EXERCISE GOAL: Copy the entries out again in full.

GIVEN ENTRIES:
*** Block opens ***

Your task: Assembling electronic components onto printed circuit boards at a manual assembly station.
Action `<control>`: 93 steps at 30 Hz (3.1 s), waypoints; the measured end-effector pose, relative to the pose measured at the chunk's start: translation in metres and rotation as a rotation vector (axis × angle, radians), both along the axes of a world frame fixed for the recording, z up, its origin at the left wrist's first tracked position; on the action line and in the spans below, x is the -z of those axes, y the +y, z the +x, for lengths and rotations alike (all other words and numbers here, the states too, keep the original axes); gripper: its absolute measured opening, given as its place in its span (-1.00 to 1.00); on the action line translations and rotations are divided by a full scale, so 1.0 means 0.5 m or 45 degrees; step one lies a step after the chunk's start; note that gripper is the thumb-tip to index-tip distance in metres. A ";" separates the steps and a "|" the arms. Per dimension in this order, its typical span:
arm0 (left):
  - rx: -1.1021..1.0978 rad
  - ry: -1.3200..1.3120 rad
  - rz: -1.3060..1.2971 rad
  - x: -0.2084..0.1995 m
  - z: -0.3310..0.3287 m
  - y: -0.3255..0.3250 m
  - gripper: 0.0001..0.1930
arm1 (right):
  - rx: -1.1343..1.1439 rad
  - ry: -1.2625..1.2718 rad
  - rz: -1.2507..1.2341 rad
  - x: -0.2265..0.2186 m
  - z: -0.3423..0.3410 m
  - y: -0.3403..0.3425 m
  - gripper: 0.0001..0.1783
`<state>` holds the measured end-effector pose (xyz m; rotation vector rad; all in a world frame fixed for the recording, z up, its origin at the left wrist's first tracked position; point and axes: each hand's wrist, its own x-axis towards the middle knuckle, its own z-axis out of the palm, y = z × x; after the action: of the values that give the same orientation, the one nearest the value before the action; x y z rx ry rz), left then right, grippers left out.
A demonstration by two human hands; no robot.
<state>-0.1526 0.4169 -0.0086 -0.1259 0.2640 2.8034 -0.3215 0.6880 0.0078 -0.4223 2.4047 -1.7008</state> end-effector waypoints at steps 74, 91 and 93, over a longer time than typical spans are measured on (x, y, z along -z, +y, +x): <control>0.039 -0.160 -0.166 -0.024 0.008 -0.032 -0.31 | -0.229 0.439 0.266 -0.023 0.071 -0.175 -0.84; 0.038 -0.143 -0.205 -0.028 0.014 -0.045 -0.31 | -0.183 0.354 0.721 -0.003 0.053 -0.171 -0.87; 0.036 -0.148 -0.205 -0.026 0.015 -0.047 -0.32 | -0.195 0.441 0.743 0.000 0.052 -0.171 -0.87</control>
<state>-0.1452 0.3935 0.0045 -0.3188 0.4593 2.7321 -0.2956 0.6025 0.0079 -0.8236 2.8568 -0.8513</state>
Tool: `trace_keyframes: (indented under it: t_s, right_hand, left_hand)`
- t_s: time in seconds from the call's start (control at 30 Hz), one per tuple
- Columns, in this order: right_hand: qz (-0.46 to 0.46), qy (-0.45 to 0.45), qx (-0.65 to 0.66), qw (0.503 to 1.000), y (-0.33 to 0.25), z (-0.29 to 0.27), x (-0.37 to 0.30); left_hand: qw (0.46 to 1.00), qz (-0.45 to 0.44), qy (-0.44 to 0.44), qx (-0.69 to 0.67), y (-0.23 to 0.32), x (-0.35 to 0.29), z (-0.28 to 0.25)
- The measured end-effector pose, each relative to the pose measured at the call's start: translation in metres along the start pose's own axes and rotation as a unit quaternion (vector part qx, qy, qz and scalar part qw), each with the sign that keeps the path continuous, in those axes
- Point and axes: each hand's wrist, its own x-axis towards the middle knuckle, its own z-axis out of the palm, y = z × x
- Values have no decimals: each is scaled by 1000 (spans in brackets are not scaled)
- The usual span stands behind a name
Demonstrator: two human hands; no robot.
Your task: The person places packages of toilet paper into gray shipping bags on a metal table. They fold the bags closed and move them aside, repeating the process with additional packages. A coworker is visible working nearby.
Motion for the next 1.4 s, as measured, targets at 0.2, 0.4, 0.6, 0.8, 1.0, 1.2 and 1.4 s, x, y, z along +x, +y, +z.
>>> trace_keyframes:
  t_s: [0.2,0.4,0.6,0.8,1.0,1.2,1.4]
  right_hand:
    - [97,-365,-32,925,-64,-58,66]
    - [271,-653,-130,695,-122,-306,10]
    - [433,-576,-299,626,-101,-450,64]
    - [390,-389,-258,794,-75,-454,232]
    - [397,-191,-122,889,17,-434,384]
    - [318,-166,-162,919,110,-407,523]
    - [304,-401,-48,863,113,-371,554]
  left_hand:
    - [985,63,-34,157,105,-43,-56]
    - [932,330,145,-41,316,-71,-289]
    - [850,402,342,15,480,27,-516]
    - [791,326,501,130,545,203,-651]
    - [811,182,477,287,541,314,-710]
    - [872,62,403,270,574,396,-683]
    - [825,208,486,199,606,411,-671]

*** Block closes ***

ANSWER TO THE EXERCISE:
Your task: Assembling electronic components onto printed circuit boards at a manual assembly station.
Action `<control>`: 93 steps at 30 Hz (3.1 s), waypoints; the measured end-effector pose, relative to the pose measured at the chunk's start: translation in metres and rotation as a rotation vector (axis × angle, radians), both along the axes of a world frame fixed for the recording, z up, its origin at the left wrist's first tracked position; on the action line and in the spans below, x is the -z of those axes, y the +y, z the +x, for lengths and rotations alike (all other words and numbers here, the states too, keep the original axes); gripper: its absolute measured opening, given as its place in its span (-1.00 to 1.00); on the action line translations and rotations are divided by a full scale, so 1.0 means 0.5 m or 45 degrees; step one lies a step after the chunk's start; note that gripper is the thumb-tip to index-tip distance in metres. A ";" separates the steps and a "|" the arms. Per dimension in this order, its typical span:
arm0 (left):
  - rx: -1.1021..1.0978 rad
  - ry: -1.3200..1.3120 rad
  - rz: -1.3060..1.2971 rad
  - x: -0.2084..0.1995 m
  - z: -0.3310..0.3287 m
  - y: -0.3255..0.3250 m
  - gripper: 0.0001..0.1930
arm1 (right):
  - rx: -1.1343..1.1439 rad
  - ry: -1.2625..1.2718 rad
  - rz: -1.2507..1.2341 rad
  - x: -0.2265..0.2186 m
  - z: -0.3423..0.3410 m
  - y: -0.3403..0.3425 m
  - gripper: 0.0001..0.1783
`<state>` holds the measured end-effector pose (xyz m; rotation vector rad; all in a world frame fixed for the recording, z up, its origin at the left wrist's first tracked position; point and axes: each hand's wrist, its own x-axis towards the middle knuckle, its own z-axis out of the palm, y = z × x; after the action: of the values that give the same orientation, the one nearest the value before the action; x y z rx ry rz), left then right, grippers left out.
A demonstration by two human hands; no robot.
<state>-0.1526 0.4169 -0.0086 -0.1259 0.2640 2.8034 -0.3215 0.6880 0.0078 -0.4223 2.4047 -1.7008</state> end-effector waypoints at steps 74, 91 and 93, over a longer time than typical spans are measured on (x, y, z along -z, +y, +x): <control>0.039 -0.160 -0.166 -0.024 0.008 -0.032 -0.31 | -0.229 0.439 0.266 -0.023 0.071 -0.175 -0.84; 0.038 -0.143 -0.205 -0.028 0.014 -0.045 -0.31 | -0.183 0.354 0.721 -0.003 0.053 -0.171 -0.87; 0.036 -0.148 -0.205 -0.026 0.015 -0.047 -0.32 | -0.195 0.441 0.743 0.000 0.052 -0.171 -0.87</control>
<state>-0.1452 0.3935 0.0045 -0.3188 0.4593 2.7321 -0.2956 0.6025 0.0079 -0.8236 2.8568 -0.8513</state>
Tool: `trace_keyframes: (indented under it: t_s, right_hand, left_hand)`
- t_s: time in seconds from the call's start (control at 30 Hz), one per tuple
- Columns, in this order: right_hand: qz (-0.46 to 0.46), qy (-0.45 to 0.45), qx (-0.65 to 0.66), qw (0.503 to 1.000), y (-0.33 to 0.25), z (-0.29 to 0.27), x (-0.37 to 0.30); left_hand: qw (0.46 to 1.00), qz (-0.45 to 0.44), qy (-0.44 to 0.44), qx (-0.69 to 0.67), y (-0.23 to 0.32), x (-0.35 to 0.29), z (-0.28 to 0.25)
- The measured end-effector pose, each relative to the pose measured at the call's start: translation in metres along the start pose's own axes and rotation as a unit quaternion (vector part qx, qy, qz and scalar part qw), each with the sign that keeps the path continuous, in those axes
- Point and axes: each hand's wrist, its own x-axis towards the middle knuckle, its own z-axis out of the palm, y = z × x
- Values have no decimals: each is scaled by 1000 (spans in brackets are not scaled)
- The usual span stands behind a name
Demonstrator: two human hands; no robot.
Your task: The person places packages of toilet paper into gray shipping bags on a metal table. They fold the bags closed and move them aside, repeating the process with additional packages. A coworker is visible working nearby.
Motion for the next 1.4 s, as measured, targets at 0.2, 0.4, 0.6, 0.8, 1.0, 1.2 and 1.4 s, x, y, z along +x, +y, +z.
>>> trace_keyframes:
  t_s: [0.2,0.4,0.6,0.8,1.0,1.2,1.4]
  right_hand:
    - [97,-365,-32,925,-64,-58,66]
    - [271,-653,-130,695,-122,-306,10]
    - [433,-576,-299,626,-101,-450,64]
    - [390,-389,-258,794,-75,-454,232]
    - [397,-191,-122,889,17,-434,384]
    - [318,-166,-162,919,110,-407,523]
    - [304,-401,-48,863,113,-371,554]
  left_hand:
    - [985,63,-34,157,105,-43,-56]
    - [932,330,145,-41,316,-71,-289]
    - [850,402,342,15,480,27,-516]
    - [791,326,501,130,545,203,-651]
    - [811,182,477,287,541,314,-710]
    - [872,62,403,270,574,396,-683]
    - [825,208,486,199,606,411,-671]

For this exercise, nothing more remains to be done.